* **Exercise details**: What you return must be every line below that includes the word "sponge".

* **Input records**:
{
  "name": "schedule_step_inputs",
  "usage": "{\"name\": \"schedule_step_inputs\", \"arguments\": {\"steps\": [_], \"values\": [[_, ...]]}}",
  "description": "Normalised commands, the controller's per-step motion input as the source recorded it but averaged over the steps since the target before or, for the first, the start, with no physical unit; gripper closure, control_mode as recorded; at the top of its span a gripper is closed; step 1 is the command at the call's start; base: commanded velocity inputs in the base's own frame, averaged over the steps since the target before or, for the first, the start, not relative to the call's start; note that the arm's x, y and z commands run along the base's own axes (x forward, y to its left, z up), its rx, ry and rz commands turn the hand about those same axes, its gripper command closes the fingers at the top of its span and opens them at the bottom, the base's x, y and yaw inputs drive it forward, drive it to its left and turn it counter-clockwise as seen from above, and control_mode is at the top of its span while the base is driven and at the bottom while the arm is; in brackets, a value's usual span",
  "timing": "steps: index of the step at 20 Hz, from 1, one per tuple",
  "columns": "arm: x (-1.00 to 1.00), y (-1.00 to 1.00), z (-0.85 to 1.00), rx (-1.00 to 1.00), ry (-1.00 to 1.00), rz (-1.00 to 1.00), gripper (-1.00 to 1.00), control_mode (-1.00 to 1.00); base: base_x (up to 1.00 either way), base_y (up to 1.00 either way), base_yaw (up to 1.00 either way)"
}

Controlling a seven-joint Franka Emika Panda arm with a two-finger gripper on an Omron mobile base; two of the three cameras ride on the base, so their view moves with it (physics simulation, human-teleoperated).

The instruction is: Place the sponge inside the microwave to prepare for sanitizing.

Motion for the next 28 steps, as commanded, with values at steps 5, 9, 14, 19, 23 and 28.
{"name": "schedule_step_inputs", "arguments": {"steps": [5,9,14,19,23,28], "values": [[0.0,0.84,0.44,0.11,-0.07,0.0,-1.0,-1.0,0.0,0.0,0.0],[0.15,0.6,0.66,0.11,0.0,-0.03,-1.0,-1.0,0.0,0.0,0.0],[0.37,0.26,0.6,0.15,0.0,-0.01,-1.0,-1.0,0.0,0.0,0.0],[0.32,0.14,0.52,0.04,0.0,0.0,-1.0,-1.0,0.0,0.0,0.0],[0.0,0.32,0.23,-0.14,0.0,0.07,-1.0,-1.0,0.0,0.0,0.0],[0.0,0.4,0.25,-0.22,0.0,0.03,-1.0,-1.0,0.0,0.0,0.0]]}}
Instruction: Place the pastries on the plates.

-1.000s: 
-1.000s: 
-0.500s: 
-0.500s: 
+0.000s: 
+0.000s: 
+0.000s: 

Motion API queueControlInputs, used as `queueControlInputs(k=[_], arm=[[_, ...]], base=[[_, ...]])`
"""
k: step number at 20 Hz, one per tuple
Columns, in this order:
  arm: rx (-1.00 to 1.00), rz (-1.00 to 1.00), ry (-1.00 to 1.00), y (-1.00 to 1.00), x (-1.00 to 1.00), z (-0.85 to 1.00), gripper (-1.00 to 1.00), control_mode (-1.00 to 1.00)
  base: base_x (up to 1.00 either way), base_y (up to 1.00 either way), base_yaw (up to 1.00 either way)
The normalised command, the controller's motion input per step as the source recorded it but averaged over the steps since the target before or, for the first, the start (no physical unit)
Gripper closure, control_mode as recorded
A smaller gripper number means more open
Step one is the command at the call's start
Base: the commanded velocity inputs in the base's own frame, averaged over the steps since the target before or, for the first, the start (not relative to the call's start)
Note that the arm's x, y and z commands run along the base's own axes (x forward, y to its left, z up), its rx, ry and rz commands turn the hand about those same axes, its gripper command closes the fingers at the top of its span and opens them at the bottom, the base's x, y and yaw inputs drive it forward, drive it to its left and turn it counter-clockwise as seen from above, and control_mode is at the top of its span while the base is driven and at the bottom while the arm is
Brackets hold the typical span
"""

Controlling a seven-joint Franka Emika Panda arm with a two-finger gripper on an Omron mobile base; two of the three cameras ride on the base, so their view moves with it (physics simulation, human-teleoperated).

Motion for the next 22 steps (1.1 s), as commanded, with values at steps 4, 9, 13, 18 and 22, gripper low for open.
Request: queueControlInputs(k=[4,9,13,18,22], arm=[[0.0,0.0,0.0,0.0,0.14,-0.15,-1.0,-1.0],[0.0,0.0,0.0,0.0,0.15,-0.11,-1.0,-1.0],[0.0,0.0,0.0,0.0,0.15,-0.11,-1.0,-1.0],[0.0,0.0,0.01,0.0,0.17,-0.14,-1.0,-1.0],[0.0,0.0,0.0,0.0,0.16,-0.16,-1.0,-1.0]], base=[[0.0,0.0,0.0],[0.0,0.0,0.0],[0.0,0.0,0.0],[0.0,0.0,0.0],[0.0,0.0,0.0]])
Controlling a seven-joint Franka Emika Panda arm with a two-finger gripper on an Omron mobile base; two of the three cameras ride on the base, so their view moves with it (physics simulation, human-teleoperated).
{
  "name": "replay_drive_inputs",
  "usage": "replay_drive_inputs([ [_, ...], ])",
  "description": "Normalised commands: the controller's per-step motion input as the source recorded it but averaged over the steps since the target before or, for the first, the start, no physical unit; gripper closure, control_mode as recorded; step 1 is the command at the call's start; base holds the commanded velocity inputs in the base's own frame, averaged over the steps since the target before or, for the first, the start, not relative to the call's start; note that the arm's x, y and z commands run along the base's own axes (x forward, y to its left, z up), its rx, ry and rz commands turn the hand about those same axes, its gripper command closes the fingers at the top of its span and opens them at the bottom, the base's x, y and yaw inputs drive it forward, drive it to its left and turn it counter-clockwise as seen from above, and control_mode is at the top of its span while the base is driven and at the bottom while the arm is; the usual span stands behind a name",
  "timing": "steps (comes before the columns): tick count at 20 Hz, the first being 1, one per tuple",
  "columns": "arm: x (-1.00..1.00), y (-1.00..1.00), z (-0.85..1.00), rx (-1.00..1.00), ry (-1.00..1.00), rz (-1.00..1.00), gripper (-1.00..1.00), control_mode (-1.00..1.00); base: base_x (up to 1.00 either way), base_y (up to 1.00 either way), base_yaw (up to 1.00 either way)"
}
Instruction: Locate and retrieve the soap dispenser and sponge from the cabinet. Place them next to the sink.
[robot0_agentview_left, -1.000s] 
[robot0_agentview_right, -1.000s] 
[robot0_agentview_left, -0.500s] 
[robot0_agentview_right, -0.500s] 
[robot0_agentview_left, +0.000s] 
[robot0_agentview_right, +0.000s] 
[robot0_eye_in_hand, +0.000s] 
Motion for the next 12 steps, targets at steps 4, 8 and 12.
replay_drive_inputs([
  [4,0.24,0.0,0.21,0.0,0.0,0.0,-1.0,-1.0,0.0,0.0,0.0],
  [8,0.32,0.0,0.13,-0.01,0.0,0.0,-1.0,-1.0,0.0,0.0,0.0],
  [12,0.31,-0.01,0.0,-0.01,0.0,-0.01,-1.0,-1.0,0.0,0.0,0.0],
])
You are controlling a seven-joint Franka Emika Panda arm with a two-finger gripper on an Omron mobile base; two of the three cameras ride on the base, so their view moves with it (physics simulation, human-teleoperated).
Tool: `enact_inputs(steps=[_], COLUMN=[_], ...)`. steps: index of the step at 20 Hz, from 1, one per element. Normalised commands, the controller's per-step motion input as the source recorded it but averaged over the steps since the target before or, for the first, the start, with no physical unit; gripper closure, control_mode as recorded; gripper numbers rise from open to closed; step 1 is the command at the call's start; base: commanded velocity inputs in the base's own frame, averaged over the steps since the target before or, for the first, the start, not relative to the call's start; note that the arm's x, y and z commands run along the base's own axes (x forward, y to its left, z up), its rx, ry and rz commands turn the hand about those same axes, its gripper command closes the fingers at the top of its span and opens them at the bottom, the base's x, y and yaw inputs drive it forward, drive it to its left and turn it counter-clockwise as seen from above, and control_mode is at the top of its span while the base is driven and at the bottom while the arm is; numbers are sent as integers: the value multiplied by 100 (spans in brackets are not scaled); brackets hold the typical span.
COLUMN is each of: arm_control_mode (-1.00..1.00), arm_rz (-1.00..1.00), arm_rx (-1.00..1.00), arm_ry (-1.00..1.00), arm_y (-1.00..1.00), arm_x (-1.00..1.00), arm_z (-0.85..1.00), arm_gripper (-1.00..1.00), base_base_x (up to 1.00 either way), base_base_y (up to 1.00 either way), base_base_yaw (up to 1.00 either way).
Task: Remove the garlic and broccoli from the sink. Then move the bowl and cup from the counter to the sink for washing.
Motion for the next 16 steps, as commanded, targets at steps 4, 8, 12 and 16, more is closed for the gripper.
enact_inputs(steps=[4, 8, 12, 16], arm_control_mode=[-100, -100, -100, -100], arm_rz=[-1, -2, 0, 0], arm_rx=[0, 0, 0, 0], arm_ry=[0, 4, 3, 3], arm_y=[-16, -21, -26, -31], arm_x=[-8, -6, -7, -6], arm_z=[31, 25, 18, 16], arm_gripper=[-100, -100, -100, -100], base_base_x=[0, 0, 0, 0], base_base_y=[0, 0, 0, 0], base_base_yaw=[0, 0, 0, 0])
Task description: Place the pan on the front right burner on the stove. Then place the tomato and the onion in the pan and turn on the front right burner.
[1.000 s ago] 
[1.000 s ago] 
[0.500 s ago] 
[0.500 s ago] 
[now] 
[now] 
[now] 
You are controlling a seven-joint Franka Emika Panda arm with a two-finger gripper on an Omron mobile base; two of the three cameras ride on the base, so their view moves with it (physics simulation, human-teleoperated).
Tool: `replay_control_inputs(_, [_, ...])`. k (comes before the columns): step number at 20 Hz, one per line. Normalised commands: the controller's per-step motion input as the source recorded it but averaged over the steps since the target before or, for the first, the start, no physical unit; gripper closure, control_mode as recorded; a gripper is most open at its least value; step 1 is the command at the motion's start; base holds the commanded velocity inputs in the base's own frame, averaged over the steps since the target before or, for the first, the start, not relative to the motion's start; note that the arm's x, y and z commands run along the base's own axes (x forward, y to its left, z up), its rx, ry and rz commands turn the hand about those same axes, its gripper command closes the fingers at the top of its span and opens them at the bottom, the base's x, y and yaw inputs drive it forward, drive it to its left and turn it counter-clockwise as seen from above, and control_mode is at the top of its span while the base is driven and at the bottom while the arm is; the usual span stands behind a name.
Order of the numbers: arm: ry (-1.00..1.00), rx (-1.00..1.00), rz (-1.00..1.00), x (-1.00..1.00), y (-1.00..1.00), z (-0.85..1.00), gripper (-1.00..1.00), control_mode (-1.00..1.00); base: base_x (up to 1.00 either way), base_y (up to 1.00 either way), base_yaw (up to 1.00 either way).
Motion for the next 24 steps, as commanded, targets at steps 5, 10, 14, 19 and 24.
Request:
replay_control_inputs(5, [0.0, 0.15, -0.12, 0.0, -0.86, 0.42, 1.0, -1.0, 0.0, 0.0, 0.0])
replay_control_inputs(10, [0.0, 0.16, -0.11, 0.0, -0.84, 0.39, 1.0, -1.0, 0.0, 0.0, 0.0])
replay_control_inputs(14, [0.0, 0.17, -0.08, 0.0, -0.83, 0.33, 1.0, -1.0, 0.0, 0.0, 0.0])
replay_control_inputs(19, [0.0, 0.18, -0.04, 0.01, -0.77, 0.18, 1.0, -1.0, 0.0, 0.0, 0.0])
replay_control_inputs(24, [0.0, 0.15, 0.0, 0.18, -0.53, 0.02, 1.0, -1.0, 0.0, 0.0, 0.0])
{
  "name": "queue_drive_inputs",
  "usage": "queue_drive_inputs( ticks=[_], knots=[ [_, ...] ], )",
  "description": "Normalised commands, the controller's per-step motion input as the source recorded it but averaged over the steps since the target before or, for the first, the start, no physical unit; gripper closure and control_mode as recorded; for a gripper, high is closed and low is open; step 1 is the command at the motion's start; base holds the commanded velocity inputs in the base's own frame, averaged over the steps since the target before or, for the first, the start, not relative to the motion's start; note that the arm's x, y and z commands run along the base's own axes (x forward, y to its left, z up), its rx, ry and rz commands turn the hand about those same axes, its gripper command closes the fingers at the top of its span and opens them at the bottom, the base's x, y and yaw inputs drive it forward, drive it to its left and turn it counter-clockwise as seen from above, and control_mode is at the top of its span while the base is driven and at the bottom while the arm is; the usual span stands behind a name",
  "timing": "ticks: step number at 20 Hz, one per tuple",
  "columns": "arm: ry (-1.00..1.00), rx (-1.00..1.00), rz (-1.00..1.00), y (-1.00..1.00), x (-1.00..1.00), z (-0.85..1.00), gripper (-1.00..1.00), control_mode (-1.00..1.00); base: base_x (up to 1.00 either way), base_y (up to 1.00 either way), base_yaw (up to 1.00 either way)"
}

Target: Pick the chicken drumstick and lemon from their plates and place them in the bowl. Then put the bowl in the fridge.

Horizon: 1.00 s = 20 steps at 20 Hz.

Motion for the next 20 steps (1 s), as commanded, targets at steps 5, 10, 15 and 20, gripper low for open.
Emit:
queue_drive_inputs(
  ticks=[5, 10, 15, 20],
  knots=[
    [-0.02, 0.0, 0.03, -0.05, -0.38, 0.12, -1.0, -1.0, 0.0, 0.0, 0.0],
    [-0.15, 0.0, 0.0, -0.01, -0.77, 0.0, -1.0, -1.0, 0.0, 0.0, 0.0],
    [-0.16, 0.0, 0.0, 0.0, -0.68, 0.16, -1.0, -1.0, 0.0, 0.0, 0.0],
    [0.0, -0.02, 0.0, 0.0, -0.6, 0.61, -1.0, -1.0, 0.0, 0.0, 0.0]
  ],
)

* **Output for this task**:
The instruction is: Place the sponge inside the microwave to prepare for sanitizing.
Instruction: Locate and retrieve the soap dispenser and sponge from the cabinet. Place them next to the sink.

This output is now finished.